# Choropleths

A **choropleth** is a map in which areas are colored according to some statistic or variable of interest. Perhaps the most familiar example of a choropleth is the presidential election map, which shows the percentage in each county who voted for the Democratic or Republican candidate. In this graphic, the areal units are counties, and the statistic of interest is the percentage who voted for the Democratic (or Republican) candidate.

![](https://github.com/dlsun/pods/blob/master/12-Geospatial-Data/img/2016election.png?raw=1)

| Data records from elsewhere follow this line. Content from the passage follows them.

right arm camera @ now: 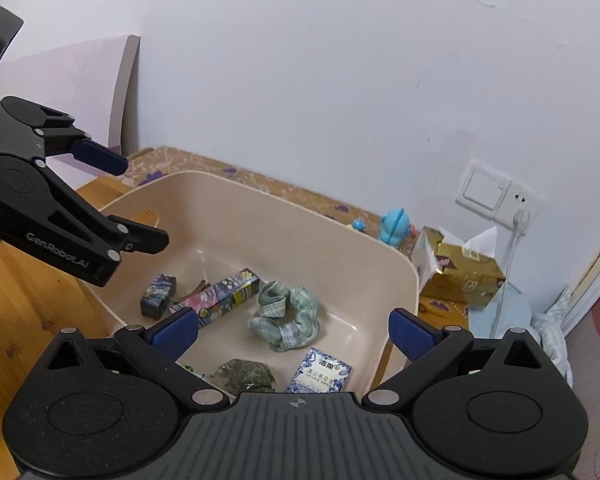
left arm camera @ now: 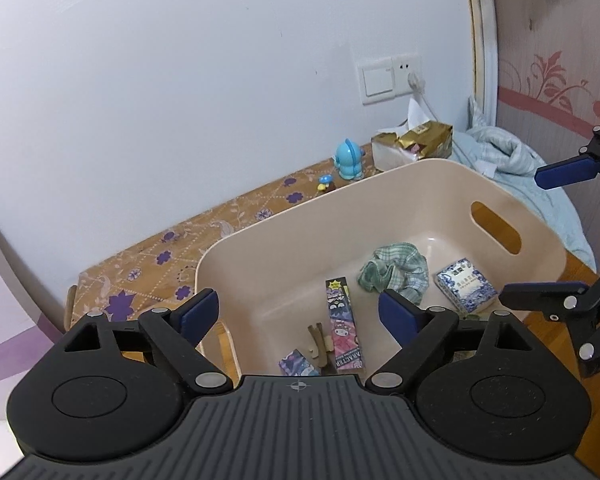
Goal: Organize objects
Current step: 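Open left tool dropping the clip while right tool releases the scrunchie into basket, then move both tools back to the white box and round tin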
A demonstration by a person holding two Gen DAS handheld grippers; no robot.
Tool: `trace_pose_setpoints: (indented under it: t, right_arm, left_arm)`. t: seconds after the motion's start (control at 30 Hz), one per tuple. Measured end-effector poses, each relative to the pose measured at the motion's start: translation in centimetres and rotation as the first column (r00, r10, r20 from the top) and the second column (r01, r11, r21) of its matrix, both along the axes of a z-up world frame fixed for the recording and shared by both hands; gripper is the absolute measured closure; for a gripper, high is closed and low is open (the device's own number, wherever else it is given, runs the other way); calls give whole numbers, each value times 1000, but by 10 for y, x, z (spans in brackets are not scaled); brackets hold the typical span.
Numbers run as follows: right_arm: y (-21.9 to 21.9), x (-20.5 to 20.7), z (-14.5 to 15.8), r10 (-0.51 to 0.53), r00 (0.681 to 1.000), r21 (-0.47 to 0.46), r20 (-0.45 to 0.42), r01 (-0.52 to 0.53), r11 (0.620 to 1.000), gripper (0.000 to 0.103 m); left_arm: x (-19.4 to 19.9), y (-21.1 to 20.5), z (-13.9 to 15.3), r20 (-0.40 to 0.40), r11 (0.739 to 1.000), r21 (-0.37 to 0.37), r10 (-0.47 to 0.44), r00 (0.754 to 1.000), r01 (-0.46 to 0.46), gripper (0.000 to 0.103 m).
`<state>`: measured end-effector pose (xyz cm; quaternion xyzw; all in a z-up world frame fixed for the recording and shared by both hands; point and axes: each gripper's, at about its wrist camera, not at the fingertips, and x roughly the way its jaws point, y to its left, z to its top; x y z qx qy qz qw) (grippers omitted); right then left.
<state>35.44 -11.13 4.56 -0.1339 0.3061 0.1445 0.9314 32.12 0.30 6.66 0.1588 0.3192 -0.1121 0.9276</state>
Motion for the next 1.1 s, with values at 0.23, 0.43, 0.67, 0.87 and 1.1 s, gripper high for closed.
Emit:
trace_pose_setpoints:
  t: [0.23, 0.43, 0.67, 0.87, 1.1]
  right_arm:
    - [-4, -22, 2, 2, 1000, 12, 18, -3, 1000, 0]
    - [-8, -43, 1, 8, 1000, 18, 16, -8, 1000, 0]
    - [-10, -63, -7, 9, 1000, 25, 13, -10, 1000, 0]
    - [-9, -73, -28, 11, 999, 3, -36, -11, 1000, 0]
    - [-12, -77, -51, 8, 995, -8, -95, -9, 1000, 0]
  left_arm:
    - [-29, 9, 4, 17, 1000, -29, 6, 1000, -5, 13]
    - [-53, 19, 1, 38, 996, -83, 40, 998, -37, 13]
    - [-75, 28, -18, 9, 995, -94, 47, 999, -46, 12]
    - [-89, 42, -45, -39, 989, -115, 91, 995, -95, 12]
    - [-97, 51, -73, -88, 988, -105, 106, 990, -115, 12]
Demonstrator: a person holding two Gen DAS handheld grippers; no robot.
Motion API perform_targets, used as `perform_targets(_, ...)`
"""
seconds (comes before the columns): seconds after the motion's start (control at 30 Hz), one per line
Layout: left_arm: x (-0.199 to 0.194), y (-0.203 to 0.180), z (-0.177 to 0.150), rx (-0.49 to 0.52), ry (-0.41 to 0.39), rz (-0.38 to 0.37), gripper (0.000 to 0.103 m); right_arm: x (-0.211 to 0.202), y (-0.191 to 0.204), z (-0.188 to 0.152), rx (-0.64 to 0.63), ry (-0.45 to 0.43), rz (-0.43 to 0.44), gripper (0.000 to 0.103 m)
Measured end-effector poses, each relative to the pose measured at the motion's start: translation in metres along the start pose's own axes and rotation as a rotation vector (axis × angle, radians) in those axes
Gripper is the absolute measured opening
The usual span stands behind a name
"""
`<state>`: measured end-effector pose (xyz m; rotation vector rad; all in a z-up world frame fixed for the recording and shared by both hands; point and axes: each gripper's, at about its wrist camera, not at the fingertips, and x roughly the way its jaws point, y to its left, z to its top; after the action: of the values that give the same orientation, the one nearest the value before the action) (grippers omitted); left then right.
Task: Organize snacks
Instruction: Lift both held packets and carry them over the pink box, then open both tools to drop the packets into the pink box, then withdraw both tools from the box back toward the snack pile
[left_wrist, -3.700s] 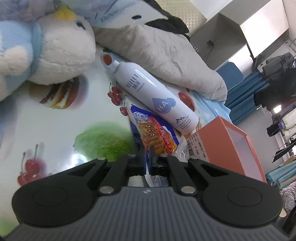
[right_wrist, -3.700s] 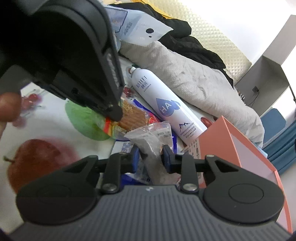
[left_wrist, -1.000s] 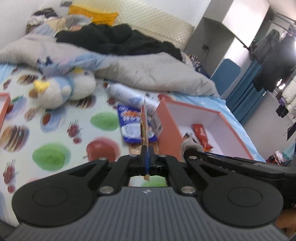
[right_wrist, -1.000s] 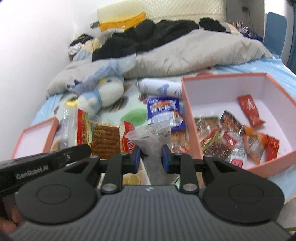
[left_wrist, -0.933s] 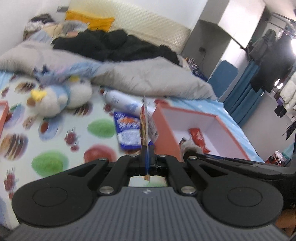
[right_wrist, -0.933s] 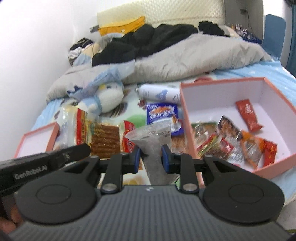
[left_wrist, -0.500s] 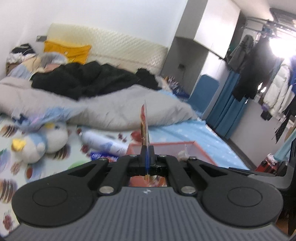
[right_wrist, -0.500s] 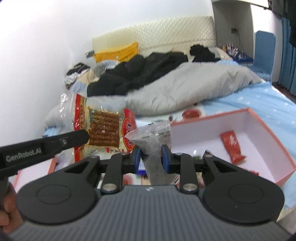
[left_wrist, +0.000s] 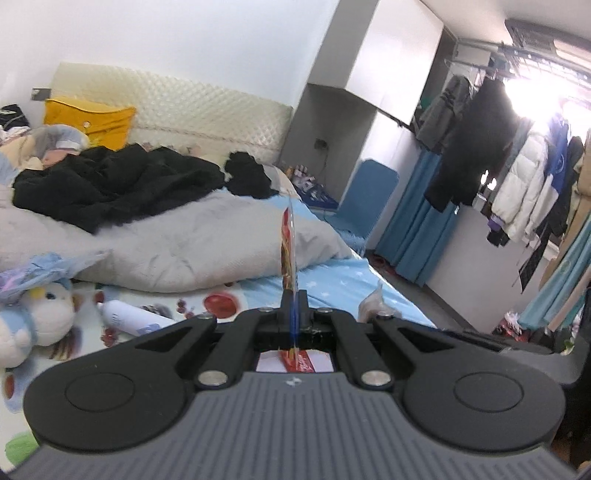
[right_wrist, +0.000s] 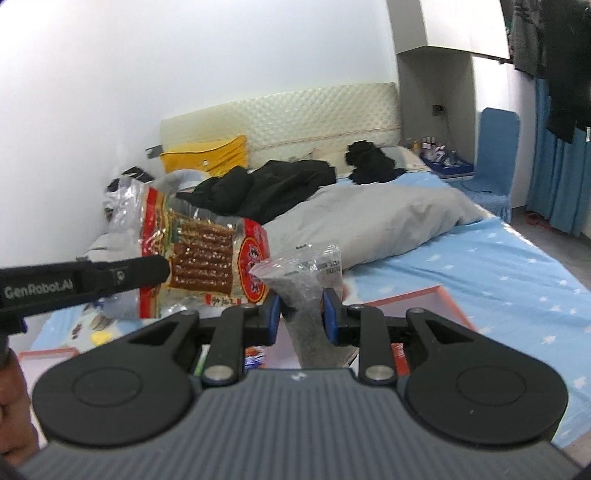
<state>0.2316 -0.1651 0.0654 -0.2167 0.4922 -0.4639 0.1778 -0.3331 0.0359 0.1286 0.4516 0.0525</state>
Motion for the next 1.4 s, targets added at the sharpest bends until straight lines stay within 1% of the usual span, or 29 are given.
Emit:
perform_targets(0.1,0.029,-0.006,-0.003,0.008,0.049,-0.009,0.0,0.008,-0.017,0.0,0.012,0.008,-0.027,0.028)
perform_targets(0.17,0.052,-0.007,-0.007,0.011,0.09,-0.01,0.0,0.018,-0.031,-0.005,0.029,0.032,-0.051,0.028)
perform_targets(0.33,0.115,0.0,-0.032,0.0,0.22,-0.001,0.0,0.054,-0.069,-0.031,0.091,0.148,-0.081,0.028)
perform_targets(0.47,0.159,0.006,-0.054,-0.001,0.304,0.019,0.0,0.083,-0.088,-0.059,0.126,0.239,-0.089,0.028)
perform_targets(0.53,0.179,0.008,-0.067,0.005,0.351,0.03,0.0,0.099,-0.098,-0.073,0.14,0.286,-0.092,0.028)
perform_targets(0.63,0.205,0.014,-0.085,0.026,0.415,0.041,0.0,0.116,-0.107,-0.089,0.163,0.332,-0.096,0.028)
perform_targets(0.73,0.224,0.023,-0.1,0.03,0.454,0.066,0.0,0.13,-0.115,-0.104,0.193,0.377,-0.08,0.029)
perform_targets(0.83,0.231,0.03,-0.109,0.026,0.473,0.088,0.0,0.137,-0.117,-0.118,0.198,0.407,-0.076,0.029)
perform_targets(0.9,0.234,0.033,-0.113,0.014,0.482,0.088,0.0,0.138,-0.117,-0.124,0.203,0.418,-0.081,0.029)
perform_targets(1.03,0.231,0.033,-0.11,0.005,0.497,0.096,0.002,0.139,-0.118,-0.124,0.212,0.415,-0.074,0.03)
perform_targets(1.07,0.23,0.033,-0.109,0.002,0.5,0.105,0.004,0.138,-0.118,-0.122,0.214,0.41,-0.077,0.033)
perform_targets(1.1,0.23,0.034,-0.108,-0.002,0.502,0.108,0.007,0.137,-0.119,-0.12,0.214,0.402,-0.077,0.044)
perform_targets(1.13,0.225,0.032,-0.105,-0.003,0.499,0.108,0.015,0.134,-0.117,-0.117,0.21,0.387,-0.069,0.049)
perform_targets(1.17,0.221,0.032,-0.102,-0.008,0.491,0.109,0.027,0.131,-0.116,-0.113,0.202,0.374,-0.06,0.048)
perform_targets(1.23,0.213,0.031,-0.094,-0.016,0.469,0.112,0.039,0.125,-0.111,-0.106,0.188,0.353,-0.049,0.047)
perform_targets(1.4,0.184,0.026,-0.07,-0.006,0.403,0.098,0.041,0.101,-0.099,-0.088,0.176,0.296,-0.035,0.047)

In this notebook, you will learn how to make choropleths like the one above.

## Shapefiles

The shapefile format is a data format for geometric objects, such as points, lines, and polygons. A shapefile can be used to describe the boundaries of a lake, the course of a river, or the boundaries of a county.

You can find shapefiles for most geographic entities online. For example, the [U.S. Census Bureau](https://www.census.gov/geographies/mapping-files/time-series/geo/carto-boundary-file.html) maintains shapefiles for boundaries of states, counties, and congressional districts in the United States. Shapefiles for international data can be found [at the Natural Earth website](https://www.naturalearthdata.com/downloads/110m-cultural-vectors/).

The U.S. county shapefiles - at resolution 1:500,000 - are located at https://www2.census.gov/geo/tiger/GENZ2018/shp/cb_2018_us_county_500k.zip. If you look in the zip folder you'll notice that "shapefile" is somewhat of a misnomer, as the format refers not to a single file but a collection of files, all of which have the same filename but different extensions. The main extensions are:

- `.shp` - shape format, which stores the geometric objects
- `.shx` - shape index format, which indexes the objects to make them quickly searchable
- `.dbf` - attribute format, which stores additional metadata about each object
- `.prj` - projection format

`GeoPandas` makes it easy to read and create a `GeoDataFrame` from shape files.

In [None]:
!pip install --upgrade geopandas

In [None]:
import pandas as pd

import geopandas as gpd

from matplotlib import pyplot as plt

In [None]:
zipfile = "https://www2.census.gov/geo/tiger/GENZ2018/shp/cb_2018_us_county_500k.zip"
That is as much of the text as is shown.